Die Europäische Zentralbank wird am Donnerstag entscheiden, ob sie ihren Leitzins auf ein Rekordhoch anhebt, was ihr letzter Schritt im Kampf gegen die Inflation sein dürfte, oder ob sie eine Pause einlegt, da sich die Wirtschaft verschlechtert.

Die Zentralbank der 20 Länder, die den Euro gemeinsam haben, steht vor einem Dilemma. Selbst nach neun Zinserhöhungen in Folge steigen die Preise um mehr als das Doppelte der von ihr angestrebten 2% und es wird nicht erwartet, dass sie sich in den nächsten zwei Jahren auf dieses Niveau abschwächen.
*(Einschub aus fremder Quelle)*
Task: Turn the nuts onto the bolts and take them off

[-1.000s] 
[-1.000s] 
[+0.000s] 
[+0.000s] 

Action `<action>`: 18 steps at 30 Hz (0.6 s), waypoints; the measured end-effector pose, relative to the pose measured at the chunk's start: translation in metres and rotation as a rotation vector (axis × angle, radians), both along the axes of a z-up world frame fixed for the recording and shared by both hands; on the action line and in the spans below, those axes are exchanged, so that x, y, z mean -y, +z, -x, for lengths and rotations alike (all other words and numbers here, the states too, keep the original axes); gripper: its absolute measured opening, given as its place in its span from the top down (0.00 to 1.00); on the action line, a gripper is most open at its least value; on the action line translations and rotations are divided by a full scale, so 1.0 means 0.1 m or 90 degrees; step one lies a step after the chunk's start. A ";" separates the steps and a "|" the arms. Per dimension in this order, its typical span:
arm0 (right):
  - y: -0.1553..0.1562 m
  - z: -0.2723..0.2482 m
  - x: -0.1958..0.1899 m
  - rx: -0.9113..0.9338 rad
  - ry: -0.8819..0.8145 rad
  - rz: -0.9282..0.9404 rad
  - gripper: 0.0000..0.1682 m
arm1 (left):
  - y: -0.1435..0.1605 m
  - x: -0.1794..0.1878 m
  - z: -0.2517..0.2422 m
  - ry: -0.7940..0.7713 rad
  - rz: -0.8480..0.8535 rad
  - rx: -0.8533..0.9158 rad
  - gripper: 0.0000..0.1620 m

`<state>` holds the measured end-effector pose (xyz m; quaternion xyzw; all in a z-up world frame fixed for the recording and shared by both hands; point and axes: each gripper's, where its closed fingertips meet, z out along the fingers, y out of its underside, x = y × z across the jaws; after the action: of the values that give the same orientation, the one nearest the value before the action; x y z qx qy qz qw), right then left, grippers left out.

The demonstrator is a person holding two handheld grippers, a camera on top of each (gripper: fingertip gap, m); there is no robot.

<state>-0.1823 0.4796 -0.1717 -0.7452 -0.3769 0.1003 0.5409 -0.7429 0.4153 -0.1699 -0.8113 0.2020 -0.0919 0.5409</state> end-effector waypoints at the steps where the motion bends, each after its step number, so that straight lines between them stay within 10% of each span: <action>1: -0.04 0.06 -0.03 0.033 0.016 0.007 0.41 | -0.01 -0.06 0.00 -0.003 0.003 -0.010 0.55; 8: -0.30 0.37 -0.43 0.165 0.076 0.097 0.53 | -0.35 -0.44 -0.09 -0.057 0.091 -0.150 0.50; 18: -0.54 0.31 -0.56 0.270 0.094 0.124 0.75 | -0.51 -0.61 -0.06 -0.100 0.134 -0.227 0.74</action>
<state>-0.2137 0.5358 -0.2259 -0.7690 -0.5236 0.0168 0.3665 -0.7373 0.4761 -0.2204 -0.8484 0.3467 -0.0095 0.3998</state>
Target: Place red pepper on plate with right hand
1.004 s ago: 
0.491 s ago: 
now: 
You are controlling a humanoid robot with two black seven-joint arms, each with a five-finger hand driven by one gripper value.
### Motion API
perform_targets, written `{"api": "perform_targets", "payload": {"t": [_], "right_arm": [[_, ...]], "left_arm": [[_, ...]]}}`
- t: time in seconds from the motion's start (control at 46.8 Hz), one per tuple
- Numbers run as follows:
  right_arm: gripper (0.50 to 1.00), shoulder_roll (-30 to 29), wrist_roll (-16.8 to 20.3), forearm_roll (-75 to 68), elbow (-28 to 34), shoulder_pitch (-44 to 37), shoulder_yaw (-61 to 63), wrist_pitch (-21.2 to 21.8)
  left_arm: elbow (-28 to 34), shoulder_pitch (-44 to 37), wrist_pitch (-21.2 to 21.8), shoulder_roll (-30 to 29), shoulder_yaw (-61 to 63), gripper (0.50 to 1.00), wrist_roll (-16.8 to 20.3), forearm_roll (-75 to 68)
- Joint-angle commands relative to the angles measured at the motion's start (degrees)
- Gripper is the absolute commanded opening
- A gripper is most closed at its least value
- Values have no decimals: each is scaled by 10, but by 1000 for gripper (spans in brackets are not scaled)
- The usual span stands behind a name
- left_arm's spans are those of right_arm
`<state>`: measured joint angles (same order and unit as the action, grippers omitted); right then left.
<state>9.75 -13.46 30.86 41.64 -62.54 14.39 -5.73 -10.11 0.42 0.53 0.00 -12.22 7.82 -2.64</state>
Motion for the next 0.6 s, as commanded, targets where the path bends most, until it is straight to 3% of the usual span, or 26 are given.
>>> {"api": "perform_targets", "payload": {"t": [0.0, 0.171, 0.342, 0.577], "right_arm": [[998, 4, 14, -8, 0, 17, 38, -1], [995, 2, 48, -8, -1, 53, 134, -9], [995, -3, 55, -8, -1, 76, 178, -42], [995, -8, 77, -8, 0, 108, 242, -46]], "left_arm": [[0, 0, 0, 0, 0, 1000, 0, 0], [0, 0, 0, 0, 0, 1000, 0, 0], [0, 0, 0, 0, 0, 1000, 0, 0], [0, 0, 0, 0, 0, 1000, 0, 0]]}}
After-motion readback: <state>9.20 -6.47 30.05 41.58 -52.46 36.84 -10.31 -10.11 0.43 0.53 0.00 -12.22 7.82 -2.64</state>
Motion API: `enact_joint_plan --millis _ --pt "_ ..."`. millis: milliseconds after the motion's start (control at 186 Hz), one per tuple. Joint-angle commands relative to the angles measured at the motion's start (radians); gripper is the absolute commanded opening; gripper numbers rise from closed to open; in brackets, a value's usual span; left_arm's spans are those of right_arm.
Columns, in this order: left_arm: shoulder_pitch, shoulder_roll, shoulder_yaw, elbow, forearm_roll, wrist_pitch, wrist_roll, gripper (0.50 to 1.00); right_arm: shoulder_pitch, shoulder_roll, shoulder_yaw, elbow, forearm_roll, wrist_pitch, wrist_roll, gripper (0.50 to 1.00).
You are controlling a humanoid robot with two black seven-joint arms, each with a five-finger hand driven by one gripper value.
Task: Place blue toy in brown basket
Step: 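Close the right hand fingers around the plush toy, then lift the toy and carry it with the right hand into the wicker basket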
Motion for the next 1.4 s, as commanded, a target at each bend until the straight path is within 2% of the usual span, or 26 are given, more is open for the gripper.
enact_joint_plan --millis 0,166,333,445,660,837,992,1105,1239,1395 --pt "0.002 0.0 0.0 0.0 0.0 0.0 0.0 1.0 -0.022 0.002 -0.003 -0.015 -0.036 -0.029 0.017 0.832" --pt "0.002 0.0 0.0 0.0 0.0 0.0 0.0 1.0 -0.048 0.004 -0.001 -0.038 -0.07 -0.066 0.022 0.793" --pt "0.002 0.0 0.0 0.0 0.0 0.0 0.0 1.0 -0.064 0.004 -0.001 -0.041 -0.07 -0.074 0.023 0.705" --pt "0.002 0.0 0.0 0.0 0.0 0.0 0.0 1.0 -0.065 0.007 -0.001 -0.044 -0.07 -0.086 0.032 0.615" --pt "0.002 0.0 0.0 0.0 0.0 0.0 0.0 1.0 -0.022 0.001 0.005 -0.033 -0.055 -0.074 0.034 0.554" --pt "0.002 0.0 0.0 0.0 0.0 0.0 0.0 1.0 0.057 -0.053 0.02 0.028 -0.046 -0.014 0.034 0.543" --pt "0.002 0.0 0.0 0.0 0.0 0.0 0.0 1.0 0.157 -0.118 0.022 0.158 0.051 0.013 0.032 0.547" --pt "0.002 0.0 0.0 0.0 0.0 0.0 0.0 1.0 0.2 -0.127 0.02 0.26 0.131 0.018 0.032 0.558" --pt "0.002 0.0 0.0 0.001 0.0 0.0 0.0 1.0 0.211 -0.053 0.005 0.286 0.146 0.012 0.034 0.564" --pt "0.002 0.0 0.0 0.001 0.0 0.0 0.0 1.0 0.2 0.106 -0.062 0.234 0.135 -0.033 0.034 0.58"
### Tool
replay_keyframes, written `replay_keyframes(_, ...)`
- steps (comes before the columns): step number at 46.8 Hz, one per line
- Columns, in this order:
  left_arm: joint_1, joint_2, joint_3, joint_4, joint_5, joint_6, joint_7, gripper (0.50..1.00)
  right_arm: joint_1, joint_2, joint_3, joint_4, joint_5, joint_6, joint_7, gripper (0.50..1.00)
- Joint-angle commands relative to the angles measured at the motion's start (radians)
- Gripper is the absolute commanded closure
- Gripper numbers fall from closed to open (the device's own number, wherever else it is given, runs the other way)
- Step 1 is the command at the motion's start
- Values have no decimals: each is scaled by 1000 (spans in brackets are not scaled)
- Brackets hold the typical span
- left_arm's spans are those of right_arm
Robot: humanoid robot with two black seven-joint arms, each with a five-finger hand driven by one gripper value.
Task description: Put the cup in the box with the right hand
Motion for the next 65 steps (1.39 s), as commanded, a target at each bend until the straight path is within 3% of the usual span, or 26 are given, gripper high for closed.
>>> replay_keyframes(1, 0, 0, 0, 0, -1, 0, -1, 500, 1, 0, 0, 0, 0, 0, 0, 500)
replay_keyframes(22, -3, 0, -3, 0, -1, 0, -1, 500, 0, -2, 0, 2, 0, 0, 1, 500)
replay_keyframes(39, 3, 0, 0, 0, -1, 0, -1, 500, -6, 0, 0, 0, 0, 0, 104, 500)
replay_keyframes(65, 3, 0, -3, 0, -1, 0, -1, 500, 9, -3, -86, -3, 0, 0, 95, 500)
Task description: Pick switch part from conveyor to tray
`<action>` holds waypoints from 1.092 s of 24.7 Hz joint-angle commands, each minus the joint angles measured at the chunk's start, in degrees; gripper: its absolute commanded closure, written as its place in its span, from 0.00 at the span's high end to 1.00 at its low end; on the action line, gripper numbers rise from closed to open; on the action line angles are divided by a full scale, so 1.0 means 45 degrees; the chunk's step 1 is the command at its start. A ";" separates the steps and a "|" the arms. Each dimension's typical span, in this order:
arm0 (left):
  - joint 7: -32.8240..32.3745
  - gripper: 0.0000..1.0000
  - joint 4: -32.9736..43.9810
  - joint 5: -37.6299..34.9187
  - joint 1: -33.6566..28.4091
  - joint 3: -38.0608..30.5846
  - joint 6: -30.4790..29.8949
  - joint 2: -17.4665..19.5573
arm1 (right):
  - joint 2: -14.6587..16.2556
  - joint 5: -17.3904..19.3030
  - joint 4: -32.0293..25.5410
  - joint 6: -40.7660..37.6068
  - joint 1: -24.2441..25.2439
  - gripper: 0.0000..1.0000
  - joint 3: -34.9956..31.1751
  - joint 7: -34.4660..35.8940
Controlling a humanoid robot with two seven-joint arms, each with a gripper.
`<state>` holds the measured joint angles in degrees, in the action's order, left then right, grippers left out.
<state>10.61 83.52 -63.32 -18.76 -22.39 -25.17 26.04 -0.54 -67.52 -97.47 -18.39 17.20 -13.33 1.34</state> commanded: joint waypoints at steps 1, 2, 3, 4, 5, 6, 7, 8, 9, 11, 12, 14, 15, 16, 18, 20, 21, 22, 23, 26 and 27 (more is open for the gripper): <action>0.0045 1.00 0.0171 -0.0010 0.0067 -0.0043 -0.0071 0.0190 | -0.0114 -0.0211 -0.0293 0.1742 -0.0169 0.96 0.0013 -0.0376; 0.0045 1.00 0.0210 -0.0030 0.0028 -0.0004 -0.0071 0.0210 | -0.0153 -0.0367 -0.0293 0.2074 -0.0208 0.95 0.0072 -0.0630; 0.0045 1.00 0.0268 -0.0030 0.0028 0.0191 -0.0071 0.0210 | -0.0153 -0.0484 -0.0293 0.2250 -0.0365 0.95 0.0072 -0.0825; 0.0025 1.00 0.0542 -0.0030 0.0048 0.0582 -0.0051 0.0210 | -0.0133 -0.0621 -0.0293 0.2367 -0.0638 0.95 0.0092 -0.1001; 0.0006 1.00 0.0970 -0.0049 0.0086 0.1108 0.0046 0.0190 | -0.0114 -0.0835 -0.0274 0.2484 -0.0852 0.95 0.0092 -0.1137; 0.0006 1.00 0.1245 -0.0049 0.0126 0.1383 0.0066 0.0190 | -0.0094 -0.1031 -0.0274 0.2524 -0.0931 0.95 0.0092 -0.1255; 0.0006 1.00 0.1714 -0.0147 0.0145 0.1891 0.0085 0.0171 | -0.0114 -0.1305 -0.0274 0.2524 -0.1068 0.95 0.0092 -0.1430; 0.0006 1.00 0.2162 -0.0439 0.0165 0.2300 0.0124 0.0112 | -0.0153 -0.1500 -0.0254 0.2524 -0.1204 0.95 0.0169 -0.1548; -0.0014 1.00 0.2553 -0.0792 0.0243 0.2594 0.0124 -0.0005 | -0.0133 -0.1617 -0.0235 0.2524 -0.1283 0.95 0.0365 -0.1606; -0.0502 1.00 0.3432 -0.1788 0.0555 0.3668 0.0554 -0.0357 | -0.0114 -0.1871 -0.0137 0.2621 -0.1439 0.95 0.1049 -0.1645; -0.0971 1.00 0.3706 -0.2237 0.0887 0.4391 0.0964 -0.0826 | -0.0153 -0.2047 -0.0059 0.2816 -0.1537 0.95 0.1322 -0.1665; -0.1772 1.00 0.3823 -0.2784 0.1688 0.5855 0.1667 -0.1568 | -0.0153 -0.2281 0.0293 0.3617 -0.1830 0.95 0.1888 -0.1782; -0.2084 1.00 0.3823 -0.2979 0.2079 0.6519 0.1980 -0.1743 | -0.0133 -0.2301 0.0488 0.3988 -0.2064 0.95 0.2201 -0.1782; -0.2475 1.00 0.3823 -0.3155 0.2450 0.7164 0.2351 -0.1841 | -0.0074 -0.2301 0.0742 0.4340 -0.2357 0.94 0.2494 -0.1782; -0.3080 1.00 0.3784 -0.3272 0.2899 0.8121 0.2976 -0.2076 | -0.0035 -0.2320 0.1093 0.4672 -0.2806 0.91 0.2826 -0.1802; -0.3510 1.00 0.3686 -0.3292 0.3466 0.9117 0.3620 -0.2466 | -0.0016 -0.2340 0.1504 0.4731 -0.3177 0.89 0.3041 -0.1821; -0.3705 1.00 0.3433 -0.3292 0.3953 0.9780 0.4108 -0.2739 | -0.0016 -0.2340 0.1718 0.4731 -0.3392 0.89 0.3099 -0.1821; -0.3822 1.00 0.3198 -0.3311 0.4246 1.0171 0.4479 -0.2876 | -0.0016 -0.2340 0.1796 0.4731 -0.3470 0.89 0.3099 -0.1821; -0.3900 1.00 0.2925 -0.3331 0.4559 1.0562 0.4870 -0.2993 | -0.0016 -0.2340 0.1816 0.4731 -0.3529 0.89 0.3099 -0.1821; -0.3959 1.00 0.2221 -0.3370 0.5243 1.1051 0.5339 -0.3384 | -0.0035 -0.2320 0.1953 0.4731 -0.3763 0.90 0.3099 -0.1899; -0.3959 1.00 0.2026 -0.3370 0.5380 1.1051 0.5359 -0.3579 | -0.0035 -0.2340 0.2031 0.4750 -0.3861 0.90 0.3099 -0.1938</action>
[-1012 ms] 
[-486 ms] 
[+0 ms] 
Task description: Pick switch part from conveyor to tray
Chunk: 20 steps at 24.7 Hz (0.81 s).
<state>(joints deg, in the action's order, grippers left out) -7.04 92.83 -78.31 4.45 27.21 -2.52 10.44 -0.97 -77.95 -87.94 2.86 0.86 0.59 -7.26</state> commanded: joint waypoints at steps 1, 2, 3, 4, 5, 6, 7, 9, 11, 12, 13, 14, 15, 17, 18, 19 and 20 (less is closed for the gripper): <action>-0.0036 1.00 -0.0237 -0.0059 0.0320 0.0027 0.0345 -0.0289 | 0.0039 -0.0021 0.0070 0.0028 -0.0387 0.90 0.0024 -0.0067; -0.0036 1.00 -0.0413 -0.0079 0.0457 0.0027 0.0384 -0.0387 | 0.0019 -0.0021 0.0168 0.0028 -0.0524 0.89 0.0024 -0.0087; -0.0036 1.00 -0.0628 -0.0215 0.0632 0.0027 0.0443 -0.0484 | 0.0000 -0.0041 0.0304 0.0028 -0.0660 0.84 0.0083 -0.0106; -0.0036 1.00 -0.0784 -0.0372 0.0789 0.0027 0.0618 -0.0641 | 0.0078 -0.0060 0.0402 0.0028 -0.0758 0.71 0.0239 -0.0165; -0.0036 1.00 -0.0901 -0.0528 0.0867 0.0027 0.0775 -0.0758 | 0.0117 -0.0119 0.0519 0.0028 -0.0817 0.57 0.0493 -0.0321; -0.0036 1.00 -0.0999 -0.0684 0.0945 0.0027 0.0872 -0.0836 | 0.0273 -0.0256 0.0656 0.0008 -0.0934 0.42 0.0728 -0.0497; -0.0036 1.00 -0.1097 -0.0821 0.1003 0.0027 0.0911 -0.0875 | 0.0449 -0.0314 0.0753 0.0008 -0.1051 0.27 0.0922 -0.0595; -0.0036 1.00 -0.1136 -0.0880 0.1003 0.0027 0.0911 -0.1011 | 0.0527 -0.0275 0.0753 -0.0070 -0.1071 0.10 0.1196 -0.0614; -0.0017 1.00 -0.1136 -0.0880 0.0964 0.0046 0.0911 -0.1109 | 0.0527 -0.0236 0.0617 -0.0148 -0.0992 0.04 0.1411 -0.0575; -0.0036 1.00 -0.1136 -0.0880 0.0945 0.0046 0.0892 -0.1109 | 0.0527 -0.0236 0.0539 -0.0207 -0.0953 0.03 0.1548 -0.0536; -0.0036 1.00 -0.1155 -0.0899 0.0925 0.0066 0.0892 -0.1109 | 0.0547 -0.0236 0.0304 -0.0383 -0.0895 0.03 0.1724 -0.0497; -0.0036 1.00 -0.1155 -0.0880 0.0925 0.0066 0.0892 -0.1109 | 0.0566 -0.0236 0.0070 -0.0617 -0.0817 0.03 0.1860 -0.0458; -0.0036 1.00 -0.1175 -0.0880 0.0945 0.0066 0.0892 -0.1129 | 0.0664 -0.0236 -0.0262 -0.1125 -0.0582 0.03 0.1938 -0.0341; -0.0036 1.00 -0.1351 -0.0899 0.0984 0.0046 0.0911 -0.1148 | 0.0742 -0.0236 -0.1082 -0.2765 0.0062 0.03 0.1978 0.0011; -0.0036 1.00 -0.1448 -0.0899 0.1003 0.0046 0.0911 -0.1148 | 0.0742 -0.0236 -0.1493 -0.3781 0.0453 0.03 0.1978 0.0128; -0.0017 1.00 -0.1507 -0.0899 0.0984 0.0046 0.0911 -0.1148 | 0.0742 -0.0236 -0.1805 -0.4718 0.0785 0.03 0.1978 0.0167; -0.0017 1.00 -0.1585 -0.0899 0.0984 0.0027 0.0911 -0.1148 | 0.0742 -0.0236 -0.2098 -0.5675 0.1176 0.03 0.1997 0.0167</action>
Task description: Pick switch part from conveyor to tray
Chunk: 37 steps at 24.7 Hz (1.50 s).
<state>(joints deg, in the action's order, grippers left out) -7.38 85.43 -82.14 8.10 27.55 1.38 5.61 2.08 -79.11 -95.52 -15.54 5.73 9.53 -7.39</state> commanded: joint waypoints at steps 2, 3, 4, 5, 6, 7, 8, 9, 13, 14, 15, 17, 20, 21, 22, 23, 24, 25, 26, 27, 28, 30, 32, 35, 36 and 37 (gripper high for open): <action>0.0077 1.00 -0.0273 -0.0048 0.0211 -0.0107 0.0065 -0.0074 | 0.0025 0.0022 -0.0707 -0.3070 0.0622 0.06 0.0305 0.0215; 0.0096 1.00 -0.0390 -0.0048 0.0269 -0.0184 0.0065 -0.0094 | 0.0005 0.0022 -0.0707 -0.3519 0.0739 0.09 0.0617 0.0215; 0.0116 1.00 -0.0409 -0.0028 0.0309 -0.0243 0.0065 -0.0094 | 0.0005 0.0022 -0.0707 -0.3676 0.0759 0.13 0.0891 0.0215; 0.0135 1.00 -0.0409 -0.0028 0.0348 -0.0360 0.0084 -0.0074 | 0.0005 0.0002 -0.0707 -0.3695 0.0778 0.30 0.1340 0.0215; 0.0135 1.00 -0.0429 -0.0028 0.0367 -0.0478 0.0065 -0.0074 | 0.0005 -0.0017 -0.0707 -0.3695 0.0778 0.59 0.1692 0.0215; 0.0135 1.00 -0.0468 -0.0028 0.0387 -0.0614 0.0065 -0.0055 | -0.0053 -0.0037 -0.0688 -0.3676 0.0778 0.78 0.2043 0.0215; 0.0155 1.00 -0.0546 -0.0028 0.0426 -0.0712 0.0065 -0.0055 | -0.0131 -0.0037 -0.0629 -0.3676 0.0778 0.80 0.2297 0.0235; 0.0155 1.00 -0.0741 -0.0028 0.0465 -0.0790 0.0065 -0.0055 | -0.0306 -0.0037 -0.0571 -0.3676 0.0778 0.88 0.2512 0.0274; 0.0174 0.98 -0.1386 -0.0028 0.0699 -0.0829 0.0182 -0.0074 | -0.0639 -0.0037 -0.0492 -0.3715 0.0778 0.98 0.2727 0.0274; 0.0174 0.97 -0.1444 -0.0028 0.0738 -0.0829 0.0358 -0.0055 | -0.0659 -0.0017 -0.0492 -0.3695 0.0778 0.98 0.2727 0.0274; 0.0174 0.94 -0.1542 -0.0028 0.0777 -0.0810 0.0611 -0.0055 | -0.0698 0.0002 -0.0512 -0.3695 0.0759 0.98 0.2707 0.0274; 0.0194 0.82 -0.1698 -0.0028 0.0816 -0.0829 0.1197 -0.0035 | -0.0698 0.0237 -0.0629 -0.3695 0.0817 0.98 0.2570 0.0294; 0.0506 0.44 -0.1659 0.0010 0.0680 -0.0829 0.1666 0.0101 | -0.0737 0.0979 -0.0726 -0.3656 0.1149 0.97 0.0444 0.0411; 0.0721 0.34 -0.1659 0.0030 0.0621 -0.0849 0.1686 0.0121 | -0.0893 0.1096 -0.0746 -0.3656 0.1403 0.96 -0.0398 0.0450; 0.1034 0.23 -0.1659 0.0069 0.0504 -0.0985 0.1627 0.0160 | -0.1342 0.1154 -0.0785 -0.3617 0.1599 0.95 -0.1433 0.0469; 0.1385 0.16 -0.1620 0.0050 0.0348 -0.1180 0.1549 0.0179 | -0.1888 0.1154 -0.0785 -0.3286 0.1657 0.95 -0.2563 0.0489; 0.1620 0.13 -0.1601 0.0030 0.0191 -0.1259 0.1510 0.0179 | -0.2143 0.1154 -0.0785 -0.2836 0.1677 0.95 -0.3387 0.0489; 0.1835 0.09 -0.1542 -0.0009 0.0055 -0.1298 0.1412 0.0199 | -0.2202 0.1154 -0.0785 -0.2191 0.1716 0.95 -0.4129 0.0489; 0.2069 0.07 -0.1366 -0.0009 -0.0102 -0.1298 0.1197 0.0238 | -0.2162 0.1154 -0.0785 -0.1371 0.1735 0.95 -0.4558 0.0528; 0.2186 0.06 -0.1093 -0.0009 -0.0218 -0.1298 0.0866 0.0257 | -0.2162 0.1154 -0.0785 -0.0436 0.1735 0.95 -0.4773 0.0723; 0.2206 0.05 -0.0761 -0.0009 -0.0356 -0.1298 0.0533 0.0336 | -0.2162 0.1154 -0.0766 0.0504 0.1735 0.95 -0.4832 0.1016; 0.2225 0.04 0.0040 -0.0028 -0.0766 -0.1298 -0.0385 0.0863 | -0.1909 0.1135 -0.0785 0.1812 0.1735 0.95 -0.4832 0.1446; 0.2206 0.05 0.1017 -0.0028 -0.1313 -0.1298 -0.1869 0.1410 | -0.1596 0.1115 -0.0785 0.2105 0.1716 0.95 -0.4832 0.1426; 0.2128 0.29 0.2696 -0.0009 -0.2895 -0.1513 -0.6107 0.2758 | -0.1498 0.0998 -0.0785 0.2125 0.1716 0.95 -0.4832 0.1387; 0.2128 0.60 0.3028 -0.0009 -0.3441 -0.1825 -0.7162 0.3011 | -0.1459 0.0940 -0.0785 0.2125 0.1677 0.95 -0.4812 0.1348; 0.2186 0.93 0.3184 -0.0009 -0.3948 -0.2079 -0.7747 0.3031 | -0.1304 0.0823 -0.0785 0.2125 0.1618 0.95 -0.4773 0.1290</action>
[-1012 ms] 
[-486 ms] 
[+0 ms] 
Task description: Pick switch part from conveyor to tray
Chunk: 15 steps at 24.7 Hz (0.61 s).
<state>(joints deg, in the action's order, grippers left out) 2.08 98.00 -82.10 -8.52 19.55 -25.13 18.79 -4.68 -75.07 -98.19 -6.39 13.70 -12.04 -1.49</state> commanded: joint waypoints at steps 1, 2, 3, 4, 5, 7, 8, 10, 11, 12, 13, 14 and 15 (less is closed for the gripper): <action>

Aber die höheren Kreditkosten in weiten Teilen der Welt und die wirtschaftliche Malaise Chinas fordern ihren Tribut vom Wirtschaftswachstum, so dass eine Rezession in der Eurozone nun durchaus möglich ist.

Analysten und Anleger hatten auf eine Pause bei den Zinserhöhungen der EZB gesetzt, bis Reuters am Dienstag berichtete, dass die Zentralbank ihre Prognose für die Inflation im nächsten Jahr auf mehr als 3 % anheben wird, was für eine Anhebung spricht.

Die politischen Entscheidungsträger sahen die Prognose für 2024 als entscheidend an, um festzustellen, ob die Inflation, die derzeit noch über 5% liegt, wieder auf das Ziel zusteuert oder Gefahr läuft, zu lange auf einem höheren Niveau zu verharren.

"Die Inflationsdynamik ist einfach zu stark, als dass die EZB eine Pause einlegen könnte", sagte Piet Haines Christiansen, Volkswirt bei der Danske Bank.

In einer Reuters-Umfrage vom 5. bis 7. September hatte die Mehrheit der Ökonomen erwartet, dass die EZB die Zinsen in dieser Woche beibehalten würde. Da sich die Stimmung jedoch geändert hat, rechnen die Geldmärkte nun mit einer 63%igen Wahrscheinlichkeit für eine Zinserhöhung, die die letzte in einem Zyklus sein dürfte, der im Juli 2022 begann. .

Im Gegensatz dazu haben die Märkte bei der Sitzung der US-Notenbank in der nächsten Woche unveränderte Zinssätze voll eingepreist.

Eine Anhebung um 25 Basispunkte am Donnerstag würde den Zinssatz, den die EZB auf Bankeinlagen zahlt, auf 4,0% erhöhen, den höchsten Stand seit der Einführung des Euro im Jahr 1999.

Noch vor 14 Monaten lag dieser Zinssatz bei einem Rekordtief von minus 0,5%, was bedeutete, dass die Banken dafür bezahlen mussten, ihr Geld sicher bei der Zentralbank zu parken.

Die Analysten der UniCredit sagten, dass es am Donnerstag um das "Jetzt oder nie" für einen weiteren Anstieg der Kreditkosten ging.

"Wenn die EZB die Zinsen nicht anhebt, wird sie sich als Falke aufspielen und versuchen, die Finanzmärkte davon zu überzeugen, dass die Zinsen bei einer der nächsten Sitzungen angehoben werden könnten", so die Analysten in einer Notiz.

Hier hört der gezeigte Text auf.